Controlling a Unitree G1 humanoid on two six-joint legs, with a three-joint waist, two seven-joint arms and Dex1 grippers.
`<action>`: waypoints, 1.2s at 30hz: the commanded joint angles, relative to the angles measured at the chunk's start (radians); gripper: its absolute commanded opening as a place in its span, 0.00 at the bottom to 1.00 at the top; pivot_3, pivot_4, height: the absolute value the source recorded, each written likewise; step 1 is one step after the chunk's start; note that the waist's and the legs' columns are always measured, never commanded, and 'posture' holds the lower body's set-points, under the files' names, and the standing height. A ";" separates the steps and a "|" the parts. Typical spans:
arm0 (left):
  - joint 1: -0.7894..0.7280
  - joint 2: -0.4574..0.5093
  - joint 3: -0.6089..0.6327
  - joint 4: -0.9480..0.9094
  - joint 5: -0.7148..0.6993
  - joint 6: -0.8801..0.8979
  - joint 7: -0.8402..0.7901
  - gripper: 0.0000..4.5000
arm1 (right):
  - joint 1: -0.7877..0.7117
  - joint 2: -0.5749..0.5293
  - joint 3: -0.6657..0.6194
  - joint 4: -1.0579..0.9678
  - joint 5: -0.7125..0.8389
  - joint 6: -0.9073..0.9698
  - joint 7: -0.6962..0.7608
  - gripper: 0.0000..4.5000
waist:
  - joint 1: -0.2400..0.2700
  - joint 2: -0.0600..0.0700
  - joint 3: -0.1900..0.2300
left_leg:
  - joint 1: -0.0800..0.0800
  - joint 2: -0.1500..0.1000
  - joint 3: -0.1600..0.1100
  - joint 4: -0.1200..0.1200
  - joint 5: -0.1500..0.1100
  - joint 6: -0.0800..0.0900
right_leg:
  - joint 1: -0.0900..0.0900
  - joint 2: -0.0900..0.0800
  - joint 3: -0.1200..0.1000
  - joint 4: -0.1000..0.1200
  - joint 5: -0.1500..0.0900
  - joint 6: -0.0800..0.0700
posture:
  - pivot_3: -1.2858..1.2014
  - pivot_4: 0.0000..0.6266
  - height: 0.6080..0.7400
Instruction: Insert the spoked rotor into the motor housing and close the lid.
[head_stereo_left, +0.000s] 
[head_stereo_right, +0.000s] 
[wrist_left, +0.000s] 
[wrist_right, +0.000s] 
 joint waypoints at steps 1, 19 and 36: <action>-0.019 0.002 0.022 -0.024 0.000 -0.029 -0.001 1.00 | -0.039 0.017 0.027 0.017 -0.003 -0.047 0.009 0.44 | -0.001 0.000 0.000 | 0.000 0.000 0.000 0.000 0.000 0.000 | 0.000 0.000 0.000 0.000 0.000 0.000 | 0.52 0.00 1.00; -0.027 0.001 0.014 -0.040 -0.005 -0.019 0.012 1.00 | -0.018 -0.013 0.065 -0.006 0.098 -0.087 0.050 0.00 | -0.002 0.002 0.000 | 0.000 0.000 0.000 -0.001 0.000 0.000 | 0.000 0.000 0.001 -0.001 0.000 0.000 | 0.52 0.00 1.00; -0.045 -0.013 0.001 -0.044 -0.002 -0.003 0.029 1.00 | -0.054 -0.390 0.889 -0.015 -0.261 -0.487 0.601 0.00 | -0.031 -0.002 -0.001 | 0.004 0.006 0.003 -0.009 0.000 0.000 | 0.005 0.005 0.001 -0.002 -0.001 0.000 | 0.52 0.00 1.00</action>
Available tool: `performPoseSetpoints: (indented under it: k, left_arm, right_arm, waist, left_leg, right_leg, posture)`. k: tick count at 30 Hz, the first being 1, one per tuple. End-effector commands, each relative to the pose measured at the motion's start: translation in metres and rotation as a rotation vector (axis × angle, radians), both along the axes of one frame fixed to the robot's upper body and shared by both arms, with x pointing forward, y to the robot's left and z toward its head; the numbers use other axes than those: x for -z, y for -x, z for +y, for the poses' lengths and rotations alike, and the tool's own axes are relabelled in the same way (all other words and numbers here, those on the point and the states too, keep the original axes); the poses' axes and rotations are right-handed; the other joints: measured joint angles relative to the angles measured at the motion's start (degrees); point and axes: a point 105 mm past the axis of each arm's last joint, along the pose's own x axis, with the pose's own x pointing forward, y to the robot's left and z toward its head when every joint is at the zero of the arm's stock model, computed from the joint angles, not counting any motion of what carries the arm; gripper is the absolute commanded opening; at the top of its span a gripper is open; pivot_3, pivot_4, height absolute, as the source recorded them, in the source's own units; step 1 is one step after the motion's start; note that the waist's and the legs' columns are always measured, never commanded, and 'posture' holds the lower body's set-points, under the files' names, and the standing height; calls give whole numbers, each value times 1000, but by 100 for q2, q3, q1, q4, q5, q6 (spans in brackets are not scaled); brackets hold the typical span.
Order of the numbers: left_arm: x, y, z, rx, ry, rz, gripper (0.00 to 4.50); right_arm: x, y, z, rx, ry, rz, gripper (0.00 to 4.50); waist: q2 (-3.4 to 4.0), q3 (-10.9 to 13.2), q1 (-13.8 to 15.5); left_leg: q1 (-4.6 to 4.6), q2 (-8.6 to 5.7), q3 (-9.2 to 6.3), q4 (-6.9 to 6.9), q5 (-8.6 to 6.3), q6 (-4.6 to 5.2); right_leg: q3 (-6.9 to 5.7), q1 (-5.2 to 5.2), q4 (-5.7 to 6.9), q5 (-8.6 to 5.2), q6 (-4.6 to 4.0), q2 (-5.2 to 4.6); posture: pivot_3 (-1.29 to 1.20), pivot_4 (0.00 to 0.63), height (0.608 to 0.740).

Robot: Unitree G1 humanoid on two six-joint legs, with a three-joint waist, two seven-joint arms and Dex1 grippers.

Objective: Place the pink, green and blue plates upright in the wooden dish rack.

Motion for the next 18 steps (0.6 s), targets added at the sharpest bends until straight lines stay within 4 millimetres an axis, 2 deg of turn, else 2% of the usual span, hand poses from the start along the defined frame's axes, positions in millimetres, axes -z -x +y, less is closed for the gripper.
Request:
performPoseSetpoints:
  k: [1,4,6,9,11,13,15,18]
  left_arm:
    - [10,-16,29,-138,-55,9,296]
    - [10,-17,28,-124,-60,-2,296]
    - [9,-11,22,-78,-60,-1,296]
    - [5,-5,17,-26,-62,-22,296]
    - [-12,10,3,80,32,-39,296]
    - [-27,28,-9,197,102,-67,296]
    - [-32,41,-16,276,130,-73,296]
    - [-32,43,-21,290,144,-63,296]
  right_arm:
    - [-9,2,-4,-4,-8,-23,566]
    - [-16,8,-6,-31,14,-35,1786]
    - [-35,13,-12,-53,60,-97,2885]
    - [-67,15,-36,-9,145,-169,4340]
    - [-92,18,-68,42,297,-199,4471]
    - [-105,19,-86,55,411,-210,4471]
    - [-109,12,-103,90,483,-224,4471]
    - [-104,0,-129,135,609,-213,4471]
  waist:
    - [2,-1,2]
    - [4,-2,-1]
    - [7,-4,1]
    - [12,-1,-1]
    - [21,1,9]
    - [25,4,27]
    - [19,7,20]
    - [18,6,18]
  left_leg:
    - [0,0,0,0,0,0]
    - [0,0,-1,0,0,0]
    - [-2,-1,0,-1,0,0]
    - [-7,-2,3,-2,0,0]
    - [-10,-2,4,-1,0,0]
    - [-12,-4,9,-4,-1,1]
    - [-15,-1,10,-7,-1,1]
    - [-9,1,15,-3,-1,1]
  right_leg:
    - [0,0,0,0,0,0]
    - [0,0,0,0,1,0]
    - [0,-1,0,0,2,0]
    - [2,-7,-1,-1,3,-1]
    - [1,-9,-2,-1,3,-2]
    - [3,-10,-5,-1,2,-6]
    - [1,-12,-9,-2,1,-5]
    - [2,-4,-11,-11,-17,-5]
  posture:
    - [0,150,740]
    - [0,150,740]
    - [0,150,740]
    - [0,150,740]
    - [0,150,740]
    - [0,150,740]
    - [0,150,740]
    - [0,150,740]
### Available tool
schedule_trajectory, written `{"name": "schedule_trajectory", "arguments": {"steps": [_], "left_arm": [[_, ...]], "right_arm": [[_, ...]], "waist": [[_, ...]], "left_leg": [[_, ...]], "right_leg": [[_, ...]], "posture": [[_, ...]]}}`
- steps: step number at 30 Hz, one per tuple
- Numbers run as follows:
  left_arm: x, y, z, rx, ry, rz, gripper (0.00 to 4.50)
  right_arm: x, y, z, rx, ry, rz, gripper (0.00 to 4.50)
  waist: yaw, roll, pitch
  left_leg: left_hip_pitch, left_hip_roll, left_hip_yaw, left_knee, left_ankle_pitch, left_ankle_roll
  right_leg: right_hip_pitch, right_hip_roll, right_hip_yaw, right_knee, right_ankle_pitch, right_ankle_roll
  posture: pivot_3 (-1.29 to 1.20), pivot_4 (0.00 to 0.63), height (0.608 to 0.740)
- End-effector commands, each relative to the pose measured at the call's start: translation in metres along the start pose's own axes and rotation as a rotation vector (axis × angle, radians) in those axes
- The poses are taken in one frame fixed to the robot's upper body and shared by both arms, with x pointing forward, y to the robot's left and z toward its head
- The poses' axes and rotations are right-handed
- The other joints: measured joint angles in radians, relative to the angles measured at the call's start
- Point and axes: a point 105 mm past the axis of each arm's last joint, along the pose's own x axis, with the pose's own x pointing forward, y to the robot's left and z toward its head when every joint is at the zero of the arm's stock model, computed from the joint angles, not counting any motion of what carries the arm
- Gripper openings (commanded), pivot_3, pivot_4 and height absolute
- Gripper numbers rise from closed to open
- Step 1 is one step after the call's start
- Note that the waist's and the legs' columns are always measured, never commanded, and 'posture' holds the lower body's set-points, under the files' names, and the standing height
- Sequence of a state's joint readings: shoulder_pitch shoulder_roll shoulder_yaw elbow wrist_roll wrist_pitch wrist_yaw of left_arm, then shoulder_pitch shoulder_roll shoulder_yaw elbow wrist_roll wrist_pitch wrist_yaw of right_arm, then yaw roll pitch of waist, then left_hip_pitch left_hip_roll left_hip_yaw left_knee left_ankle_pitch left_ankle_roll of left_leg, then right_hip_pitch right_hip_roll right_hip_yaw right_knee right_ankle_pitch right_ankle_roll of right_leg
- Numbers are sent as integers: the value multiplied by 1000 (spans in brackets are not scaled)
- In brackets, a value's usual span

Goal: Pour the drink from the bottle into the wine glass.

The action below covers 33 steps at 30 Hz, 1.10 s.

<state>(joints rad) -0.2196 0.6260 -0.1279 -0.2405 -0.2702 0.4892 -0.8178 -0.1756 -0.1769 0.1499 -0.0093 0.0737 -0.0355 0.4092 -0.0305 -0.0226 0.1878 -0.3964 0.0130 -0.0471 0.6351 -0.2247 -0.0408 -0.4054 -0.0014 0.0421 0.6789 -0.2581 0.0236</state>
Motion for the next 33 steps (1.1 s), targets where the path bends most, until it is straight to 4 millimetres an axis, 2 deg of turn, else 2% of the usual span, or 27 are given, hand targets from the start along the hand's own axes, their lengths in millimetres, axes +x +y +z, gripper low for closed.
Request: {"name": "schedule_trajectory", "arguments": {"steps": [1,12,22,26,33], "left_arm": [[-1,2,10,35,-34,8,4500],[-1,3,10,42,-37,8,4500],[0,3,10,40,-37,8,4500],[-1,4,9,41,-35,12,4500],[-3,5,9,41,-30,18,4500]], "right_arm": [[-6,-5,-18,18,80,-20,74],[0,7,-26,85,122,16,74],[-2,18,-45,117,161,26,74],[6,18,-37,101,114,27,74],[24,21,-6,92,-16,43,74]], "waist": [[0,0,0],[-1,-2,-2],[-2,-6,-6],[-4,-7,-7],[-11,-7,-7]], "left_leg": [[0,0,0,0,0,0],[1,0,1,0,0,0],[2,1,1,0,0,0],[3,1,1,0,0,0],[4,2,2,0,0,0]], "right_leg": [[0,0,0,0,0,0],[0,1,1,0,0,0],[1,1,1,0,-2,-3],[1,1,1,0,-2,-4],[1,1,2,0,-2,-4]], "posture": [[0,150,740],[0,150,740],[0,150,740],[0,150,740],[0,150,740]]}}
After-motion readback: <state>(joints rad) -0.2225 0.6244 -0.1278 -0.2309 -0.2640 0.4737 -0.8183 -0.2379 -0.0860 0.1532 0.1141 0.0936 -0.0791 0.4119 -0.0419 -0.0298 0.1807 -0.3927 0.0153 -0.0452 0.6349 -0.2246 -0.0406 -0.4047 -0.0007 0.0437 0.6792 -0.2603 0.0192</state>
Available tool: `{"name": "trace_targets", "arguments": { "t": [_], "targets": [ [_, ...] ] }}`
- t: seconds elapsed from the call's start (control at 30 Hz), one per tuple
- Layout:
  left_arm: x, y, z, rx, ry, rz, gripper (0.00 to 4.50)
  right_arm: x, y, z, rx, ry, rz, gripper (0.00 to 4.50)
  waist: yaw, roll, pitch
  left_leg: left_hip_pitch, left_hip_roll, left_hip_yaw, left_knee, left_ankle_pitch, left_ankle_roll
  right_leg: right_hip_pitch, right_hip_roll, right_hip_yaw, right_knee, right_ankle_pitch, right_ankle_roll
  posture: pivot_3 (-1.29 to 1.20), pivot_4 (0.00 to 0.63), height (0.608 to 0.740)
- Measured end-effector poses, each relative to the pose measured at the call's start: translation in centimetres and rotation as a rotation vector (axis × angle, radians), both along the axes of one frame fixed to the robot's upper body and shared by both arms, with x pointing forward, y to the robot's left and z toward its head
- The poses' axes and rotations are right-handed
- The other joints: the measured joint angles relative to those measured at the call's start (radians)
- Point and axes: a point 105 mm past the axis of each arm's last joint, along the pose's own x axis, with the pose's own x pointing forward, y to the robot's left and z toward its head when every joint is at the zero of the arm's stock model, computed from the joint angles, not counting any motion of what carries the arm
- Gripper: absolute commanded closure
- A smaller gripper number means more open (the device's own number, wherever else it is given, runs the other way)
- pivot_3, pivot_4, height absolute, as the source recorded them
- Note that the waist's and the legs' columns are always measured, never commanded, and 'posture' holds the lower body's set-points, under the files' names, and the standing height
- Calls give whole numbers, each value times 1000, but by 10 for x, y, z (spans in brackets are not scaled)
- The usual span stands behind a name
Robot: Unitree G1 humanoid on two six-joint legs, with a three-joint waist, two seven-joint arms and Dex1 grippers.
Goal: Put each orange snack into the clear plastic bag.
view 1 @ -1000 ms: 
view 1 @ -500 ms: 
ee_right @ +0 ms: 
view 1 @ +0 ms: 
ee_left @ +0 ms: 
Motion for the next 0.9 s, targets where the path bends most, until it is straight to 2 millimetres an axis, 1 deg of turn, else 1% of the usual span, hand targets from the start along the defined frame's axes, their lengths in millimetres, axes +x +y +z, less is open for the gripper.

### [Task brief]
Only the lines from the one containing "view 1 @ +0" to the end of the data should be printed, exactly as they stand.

### [Written solution]
view 1 @ +0 ms: 
ee_left @ +0 ms: 
Motion for the next 0.9 s, targets where the path bends most, until it is straight to 2 millimetres an axis, 1 deg of turn, else 1% of the usual span, hand targets from the start along the defined frame's axes, their lengths in millimetres, axes +x +y +z, less is open for the gripper.

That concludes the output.